How long will Biden's administration support the 'private Ukraine' idea?
Washington's foreign policy establishment is becoming increasingly restless as the Biden White House resists calls for a more well-thought-out strategy if Ukraine doesn't make battlefield progress by the fall
Since the start of Russia's invasion of Ukraine, the White House has held regular meetings with members of the Washington foreign policy establishment in an effort to keep think tank heads and leading experts informed of what the administration is thinking and planning in its confrontation with Moscow. The goal of these regular calls is to educate, persuade, and shape the analysis produced by Washington's foreign policy elite.
Everyone who attended these White House briefings lauded the Biden administration's Ukraine policy. They wanted to give credit to the president and his advisors and praised them for saving Ukraine and acting quickly in a rapidly evolving and unpredictable conflict. But once we went off the record or spoke in the background, the truth poured out like a torrent.
It turns out that Washington's foreign policy establishment is growing increasingly dissatisfied with the Biden administration's Ukraine policy. What exactly is the source of the disappointment? On the one hand, the administration's stance on Ukraine has remained consistent: Ukraine must win, nothing about Ukraine is complete without Ukraine, this must not devolve into World War III, and we must protect and strengthen the rules-based international order.
But what does it all really mean? What does victory look like in Ukraine? Do we agree with Ukraine that this means restoring its borders from 1991? If we believe in "nothing about Ukraine without Ukraine," what did Antony Blinken—nicknamed "Tony" by the community—say to a group of experts that Crimea was Putin's red line, and thus America's as well? Is it true that our vision of victory differs from that of the Ukrainians? And what does "as long as it takes" mean in terms of providing Ukraine with more sensitive weapons systems.

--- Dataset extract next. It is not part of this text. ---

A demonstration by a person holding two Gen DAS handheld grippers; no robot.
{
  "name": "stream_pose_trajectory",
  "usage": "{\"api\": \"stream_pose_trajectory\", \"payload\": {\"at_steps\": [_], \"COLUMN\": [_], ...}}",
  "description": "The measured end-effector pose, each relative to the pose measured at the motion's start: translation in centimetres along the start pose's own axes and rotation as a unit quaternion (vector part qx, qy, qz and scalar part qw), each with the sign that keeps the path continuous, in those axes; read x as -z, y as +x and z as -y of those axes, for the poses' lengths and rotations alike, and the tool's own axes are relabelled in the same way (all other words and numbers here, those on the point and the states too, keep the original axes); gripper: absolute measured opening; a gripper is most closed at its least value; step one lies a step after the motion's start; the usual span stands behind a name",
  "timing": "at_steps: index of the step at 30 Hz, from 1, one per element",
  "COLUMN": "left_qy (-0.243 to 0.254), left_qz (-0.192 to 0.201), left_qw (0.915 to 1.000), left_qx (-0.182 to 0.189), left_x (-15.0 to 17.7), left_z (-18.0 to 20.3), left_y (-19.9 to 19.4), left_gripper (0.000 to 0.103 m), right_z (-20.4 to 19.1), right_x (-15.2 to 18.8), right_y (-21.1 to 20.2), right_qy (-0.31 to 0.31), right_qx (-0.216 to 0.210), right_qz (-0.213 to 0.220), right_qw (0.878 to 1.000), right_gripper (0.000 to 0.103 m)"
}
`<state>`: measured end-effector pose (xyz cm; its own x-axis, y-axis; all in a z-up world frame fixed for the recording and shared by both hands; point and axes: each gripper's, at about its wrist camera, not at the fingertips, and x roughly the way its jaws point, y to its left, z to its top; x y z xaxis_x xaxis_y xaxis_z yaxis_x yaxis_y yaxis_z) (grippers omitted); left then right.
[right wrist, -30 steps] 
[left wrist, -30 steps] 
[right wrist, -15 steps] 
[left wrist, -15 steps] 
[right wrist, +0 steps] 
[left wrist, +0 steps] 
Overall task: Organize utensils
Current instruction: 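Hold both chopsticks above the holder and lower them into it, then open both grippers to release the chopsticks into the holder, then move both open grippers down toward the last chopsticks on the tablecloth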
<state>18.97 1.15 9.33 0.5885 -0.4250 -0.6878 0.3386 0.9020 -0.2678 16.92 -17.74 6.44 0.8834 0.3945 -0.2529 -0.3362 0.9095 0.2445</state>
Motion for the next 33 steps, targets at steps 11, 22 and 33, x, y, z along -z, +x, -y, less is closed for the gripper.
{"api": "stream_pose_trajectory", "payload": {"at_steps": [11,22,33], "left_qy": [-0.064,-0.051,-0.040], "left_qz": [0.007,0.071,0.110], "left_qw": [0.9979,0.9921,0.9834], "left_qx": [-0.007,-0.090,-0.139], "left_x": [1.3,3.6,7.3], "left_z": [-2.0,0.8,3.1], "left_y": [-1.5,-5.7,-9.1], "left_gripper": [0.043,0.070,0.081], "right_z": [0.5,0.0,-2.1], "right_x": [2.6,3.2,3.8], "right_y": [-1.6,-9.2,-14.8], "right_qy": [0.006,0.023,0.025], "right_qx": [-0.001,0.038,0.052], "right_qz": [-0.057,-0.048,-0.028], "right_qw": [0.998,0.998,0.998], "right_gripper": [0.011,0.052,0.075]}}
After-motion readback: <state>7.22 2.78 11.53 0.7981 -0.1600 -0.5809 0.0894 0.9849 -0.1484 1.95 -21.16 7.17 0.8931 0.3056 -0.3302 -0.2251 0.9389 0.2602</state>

However, it appears that at least part of this policy has become less tangled in recent weeks. Indeed, it can be summed up as follows: Let us wait and see how Ukraine's spring offensive goes before reassessing.
Reevaluation
According to the administration sources, Ukraine now has everything it needs to launch a successful offensive to reclaim territory, most likely in the southeast, where Ukraine hopes to cut Russia's land bridge to Crimea. The State and White House officials have emphasized since the beginning of the year that Ukraine is not economically viable without Zaporizhzhia. If Kyiv does not reclaim control of this province, which Russia has illegally annexed, Moscow will be able to maintain its stranglehold on the Ukrainian economy by blocking its ports and cutting off Ukraine's exports. Ukraine used to feed 400 million people each year by using these ports. Since the start of the war, the agricultural industry has suffered greatly, and Ukraine has lost one-third of its GDP.
Depending on how the Ukrainian offensive goes, the administration has hinted that it will reassess and rebalance its policy. But how does that appear? “The White House has certainly said things like we need to do everything now, do whatever we can now to make this big push,” a participant in the calls said. “And everyone is like, 'What's next?””

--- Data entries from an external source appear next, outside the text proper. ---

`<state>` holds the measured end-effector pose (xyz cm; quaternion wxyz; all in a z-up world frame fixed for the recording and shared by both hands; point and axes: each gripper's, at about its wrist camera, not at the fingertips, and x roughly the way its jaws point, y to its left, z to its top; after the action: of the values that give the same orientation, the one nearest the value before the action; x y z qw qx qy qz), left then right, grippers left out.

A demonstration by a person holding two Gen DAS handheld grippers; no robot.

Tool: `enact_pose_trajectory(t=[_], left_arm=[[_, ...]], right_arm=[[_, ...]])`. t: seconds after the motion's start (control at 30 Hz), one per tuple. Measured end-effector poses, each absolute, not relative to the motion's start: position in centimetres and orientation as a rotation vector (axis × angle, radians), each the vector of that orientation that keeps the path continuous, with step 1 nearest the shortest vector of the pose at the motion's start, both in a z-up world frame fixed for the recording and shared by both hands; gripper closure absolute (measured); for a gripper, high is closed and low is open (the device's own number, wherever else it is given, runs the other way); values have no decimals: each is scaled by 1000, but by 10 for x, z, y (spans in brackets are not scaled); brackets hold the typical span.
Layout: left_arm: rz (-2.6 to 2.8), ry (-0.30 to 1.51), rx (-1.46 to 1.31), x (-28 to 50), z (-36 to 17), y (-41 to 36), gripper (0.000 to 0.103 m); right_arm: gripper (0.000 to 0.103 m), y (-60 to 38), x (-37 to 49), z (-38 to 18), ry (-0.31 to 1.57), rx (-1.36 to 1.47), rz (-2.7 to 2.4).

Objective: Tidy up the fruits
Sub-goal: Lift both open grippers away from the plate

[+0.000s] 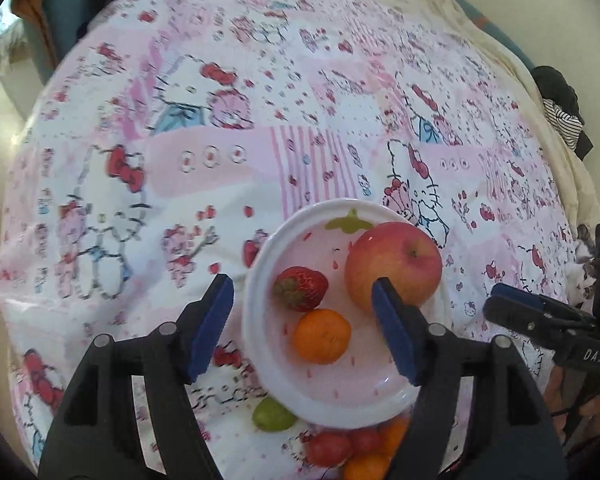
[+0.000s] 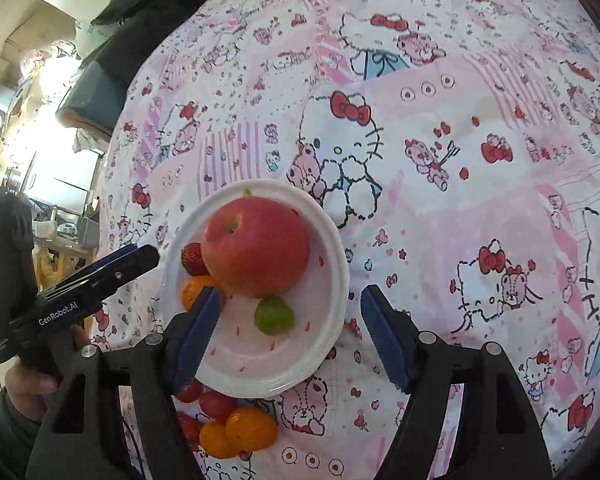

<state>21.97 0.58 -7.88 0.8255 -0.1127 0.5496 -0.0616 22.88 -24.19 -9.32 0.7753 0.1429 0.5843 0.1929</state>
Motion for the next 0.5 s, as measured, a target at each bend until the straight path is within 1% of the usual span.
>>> enact_pose_trajectory(t=[0.27,0.5], left_arm=[[-137,1120,-148,169,-45,12,35],[-133,1151,-164,119,-42,25,35]], right_arm=[[28,-245,198,-67,1216,327,441],[28,-247,155,-58,1199,345,459]])
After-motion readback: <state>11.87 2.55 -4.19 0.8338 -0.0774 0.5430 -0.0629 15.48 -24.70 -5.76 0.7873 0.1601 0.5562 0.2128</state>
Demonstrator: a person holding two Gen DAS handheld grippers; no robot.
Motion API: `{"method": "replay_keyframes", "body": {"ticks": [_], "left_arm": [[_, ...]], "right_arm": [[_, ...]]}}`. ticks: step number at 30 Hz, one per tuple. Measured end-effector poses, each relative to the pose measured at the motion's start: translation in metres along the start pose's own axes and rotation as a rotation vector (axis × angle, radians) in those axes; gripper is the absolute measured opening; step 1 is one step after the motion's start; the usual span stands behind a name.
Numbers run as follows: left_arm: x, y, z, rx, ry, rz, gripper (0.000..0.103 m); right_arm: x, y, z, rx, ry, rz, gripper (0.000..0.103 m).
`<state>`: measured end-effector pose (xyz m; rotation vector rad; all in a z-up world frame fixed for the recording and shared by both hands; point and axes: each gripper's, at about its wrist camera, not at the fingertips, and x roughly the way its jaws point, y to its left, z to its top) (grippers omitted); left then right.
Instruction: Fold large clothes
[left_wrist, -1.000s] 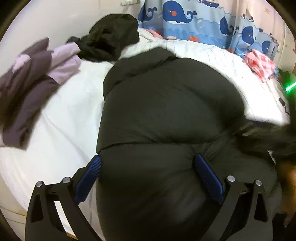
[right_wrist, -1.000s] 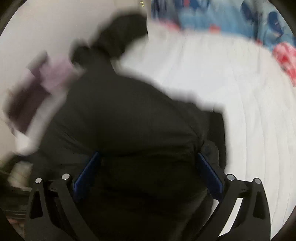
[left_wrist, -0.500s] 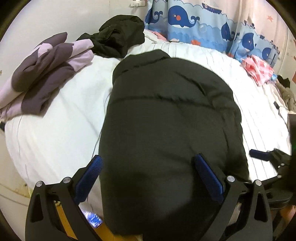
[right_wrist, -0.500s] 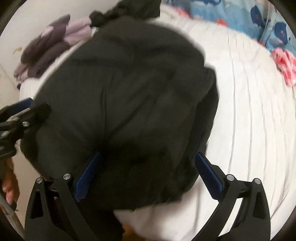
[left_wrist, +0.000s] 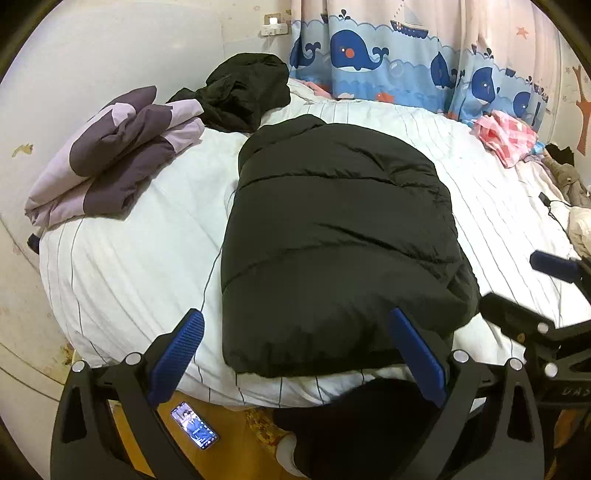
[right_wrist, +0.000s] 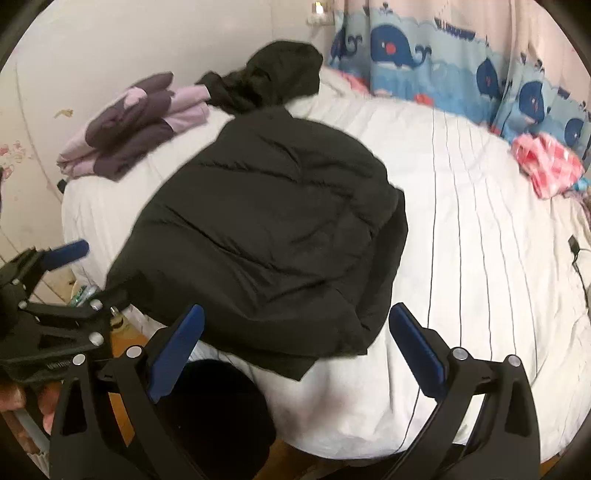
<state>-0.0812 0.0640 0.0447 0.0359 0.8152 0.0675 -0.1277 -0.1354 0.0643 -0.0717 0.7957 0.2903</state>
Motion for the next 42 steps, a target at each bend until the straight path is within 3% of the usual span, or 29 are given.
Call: {"method": "replay_keyframes", "body": {"ticks": [7, 14, 32, 36, 42], "left_arm": [[-0.007, 0.007, -0.006, -0.002, 0.003, -0.032, 0.096], [-0.006, 0.007, -0.006, 0.011, -0.001, 0.033, 0.096], [-0.002, 0.008, -0.002, -0.020, 0.022, 0.010, 0.096], [-0.001, 0.007, 0.000, -0.022, 0.043, -0.029, 0.096], [-0.002, 0.004, 0.000, -0.019, 0.035, -0.004, 0.096]], "right_arm": [[0.006, 0.012, -0.002, 0.048, 0.044, -0.009, 0.097], [0.016, 0.016, -0.003, 0.058, 0.073, -0.013, 0.097], [0.018, 0.015, 0.000, 0.074, 0.064, -0.012, 0.097], [0.018, 0.013, 0.000, 0.079, 0.067, -0.010, 0.097], [0.018, 0.012, 0.000, 0.088, 0.066, -0.001, 0.097]]}}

“I think the administration's expectation has been that Ukraine has everything it needs for an offensive and if they don't get anything done, well, then we'll have to reassess,” the first participant said. “What that reassessment means, it's not clear to me. Does that mean hold our levels of support steady? Does it mean we escalate [our levels of support]? Or does it mean that we start having a conversation about how we freeze things? It's not clear which one they're thinking of. Escalation of support is very unlikely, so it's probably the first or third option.”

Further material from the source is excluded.